● WHAT IS REQUIRED: Retype the material exactly, ending with the line containing "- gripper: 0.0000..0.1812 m".

━━━━━━━━━━

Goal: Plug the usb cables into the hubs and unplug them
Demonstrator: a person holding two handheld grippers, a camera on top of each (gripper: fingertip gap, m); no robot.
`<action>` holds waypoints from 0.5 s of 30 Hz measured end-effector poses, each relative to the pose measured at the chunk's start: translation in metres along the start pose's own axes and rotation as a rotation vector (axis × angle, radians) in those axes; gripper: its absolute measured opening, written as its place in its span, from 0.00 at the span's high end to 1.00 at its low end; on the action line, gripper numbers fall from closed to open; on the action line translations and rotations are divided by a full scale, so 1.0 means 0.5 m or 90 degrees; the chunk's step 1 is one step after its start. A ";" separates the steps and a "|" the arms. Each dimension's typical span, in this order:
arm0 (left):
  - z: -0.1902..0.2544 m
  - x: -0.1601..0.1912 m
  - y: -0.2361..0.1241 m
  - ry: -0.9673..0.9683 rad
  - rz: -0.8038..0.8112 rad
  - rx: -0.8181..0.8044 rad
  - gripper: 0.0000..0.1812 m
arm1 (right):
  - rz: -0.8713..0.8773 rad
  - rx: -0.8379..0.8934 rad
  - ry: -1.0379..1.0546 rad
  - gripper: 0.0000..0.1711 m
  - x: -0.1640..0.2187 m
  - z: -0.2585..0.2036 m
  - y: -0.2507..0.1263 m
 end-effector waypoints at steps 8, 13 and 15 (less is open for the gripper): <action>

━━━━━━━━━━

● RESULT OF THE TASK:
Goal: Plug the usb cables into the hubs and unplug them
Demonstrator: a person holding two handheld grippers, a camera on top of each (gripper: fingertip gap, m); no robot.
`<action>` holds waypoints from 0.5 s of 30 Hz measured end-effector poses, each relative to the pose measured at the chunk's start: translation in metres along the start pose's own axes and rotation as a rotation vector (axis × angle, radians) in those axes; gripper: its absolute measured opening, written as its place in its span, from 0.00 at the span's high end to 1.00 at its low end; on the action line, gripper numbers fall from closed to open; on the action line translations and rotations are divided by a full scale, so 1.0 means 0.5 m or 90 degrees; the chunk's step 1 is one step after its start. A ";" separates the steps and a "|" the arms. Each dimension's typical span, in this order:
arm0 (left):
  - z: -0.1902..0.2544 m
  - x: -0.1601..0.1912 m
  - y: -0.2361..0.1241 m
  - ry: -0.9673..0.9683 rad
  - rz: -0.8038..0.8112 rad
  - rx: -0.8181..0.8044 rad
  - gripper: 0.0000..0.1812 m

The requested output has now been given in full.